The public prosecutor revealed that the charred remains of a lighter were found in the fire debris in the cell. Another of the accused, Hans-Ulrich M., claims not to have found this when he searched the arrested man. Then on the 54th (!) day of the trial, another police officer emerged as a witness, who said he heard from a colleague that Hans Ulrich M., after he had helped put Jalloh into the cell, was missing his lighter. Hans Ulrich M. then said this was indeed what had happened.
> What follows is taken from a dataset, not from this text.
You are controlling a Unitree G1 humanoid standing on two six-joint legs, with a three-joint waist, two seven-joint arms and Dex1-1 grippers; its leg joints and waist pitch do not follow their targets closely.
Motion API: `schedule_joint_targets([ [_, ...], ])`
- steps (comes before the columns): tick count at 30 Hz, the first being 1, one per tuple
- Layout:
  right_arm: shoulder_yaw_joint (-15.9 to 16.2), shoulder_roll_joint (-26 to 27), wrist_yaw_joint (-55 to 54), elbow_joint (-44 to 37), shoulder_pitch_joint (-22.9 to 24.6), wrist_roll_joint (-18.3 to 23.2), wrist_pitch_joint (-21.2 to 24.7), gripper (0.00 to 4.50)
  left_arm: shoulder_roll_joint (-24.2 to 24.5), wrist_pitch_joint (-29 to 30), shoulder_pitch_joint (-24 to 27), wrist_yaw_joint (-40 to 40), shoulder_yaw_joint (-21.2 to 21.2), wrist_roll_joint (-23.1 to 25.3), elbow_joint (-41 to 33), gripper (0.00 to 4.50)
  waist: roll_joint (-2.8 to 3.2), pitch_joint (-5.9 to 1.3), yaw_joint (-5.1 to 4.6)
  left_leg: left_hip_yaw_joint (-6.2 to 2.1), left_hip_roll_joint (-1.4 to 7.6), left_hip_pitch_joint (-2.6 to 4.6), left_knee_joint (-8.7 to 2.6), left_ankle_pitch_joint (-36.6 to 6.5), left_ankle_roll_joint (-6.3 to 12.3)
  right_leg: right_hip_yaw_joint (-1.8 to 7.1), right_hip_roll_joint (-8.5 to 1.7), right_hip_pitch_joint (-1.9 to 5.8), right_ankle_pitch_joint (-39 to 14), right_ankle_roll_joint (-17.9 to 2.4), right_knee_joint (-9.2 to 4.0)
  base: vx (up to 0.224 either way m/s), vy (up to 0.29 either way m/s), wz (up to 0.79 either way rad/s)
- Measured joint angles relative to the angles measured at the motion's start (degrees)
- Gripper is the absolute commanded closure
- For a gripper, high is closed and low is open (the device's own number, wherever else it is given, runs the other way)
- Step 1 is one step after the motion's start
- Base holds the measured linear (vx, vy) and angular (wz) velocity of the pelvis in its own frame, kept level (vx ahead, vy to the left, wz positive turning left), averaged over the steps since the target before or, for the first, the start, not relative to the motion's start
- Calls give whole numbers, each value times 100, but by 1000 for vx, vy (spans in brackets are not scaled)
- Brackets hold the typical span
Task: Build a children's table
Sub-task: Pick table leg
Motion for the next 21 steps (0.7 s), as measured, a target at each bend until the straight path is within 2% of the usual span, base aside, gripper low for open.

To support the thesis that Jalloh had killed himself, the court had a police officer of Jalloh’s size shackled in exactly the way he had been. This showed that it was possible, albeit involving enormous acrobatic efforts, to remove a lighter from the trouser pockets or from inside the underwear, and then set fire to the “highly flammable” mattress. He only needed to hold the lighter underneath it for long enough.
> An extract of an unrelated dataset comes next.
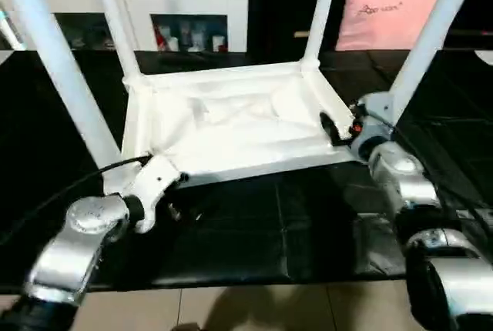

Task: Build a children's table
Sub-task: Rotate table base

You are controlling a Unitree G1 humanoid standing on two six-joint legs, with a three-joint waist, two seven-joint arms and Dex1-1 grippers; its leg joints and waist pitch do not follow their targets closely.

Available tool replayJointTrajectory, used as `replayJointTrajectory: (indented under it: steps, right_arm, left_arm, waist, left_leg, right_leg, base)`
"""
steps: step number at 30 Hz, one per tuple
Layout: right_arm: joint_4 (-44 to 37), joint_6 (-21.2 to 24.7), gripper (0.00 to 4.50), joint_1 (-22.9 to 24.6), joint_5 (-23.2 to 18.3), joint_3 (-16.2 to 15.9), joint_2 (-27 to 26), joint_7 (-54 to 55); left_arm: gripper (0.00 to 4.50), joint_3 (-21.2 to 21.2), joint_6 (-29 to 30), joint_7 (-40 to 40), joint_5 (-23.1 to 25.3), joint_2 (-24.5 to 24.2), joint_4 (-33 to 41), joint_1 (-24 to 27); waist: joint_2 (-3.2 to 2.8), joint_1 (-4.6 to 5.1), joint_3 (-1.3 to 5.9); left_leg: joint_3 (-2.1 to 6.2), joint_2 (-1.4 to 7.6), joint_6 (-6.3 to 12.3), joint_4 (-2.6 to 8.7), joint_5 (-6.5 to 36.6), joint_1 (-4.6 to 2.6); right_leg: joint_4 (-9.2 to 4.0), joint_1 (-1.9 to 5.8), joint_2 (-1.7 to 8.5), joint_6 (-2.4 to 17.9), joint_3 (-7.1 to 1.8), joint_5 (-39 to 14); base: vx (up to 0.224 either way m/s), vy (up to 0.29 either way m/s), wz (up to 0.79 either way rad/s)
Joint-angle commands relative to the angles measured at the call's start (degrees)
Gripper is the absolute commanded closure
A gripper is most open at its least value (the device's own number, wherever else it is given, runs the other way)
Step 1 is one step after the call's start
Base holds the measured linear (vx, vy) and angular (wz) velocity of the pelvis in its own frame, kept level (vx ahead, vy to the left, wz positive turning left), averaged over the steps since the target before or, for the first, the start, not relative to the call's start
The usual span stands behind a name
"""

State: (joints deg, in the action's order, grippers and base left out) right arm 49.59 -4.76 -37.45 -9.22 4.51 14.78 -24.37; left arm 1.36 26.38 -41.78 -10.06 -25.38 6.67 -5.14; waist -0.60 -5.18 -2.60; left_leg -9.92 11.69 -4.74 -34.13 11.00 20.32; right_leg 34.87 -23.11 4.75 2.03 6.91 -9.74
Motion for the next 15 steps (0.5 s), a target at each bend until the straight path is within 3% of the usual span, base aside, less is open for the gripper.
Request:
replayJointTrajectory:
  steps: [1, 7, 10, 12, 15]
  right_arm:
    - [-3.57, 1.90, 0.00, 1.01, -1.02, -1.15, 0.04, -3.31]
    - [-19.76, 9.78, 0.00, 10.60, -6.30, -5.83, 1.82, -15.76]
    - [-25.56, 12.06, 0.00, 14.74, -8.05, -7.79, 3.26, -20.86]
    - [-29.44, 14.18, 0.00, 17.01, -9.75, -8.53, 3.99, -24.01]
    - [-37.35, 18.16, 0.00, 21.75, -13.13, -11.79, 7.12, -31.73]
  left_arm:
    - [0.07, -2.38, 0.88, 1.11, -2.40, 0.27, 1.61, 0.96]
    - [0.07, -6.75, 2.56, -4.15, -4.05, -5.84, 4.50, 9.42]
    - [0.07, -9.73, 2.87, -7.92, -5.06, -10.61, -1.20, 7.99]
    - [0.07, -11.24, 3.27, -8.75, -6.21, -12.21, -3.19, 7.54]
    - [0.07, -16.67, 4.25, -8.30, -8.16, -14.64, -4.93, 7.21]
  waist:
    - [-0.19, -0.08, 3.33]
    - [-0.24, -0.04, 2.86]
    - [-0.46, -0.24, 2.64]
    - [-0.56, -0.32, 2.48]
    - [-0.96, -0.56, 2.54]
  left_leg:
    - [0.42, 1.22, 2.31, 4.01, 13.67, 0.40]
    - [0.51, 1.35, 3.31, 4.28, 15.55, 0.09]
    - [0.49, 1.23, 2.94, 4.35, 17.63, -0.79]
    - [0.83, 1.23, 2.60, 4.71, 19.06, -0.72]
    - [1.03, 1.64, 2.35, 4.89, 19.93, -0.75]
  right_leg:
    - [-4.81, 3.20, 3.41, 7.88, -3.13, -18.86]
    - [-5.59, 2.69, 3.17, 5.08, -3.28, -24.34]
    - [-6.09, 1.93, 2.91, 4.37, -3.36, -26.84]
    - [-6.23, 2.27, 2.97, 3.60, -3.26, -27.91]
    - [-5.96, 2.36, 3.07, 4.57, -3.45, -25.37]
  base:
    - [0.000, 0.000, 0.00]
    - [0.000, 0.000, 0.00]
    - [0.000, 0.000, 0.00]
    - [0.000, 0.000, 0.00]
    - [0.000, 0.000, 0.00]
This was the kind of hypothesis upon which the accused Hans-Ulrich M. and Andreas S. were finally acquitted.
Even court testimony from forensic pathologists had no influence on the judgement. According to this testimony, even had Oury Jalloh not been burned to death by the still unresolved issue of the fire, the stress position in which he was shackled meant he may well have suffered heart failure or have suffocated on his vomit.
In its press statement, PRO ASYL reaches a striking conclusion: The court failed to fully clarify what had happened “not least because it confronted a wall of silence on the part of the police witnesses and a plethora of failures in the investigation, which in their entirety permitted the conclusions that on that day, anything was possible in cell number 5 in the Dessau police station. In his verbal findings, the presiding judge found clear words to describe these conditions—against this background, due process of law was not possible. The acquittals in Dessau are indications of a crisis in the rule of law.”
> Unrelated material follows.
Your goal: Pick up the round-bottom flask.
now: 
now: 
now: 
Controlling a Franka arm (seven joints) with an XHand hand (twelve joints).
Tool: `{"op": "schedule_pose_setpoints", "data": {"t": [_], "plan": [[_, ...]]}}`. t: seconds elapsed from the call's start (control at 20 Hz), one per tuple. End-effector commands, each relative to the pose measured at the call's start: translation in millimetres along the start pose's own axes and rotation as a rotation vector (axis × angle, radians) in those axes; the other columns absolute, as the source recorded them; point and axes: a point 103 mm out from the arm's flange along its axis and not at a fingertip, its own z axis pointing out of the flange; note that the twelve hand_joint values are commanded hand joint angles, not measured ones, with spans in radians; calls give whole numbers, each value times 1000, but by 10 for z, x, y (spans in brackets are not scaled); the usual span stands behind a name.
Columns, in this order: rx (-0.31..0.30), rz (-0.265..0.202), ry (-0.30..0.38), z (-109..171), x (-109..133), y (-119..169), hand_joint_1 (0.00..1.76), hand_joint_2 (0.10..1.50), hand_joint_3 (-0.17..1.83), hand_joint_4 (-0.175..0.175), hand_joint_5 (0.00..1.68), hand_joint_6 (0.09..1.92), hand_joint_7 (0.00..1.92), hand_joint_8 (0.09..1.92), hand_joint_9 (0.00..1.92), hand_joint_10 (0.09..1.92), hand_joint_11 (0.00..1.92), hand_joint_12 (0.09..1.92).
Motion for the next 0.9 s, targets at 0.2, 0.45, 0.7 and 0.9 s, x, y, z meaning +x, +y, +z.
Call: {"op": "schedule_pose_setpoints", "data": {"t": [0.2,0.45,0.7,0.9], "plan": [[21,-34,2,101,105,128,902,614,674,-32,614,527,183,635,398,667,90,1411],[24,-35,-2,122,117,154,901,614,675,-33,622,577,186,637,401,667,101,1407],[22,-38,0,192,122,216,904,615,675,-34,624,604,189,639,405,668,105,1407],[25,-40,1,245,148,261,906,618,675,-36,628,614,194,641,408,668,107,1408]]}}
The behaviour of the Dessau police and public prosecutor is not an isolated occurrence. It recalls the worst instances of arbitrary police actions, in which its corporate attitudes, contradictions, cover-ups, failed investigations, sloppiness, and untenable hypotheses are a commonplace.
During the trial of the neo-Nazis who murdered the Mozambican Alberto Adriano in Dessau in the summer 2000, it was revealed that the Dessau police regularly went “hunting” for Africans in the city park. Claiming there was suspicion of drug dealing, Africans were publicly stripped and searched. At that time, a preliminary investigation was mounted into three policemen who had beaten and kicked an 18-year-old African at the police station.
Xenophobic and right-wing extremist attitudes are not only common among police officers in Dessau. A new study by the Friedrich Ebert Foundation came to the conclusion that 40 percent of officials in Saxony Anhalt held anti-foreigner attitudes. Similar results were found in other German states. For years, there have been numerous violent attacks by police officers against foreigners, asylum-seekers and the homeless. According to one study, in 2004 in Berlin only 7 out of 766 cases of bodily injury caused by the police resulted in charges being laid. Only two of these cases ended with a conviction.
It should also not go unmentioned that the far right had positioned people in the Dessau courtroom throughout the recent trial. Their presence not only constituted a tremendous provocation against Jalloh’s friends and defence team, the attendance of these neo-Nazis was obviously intended to bolster the police as well. Neo-Nazi web sites attacked the proceedings as a “show trial” organised by the “left” against upstanding German police officers.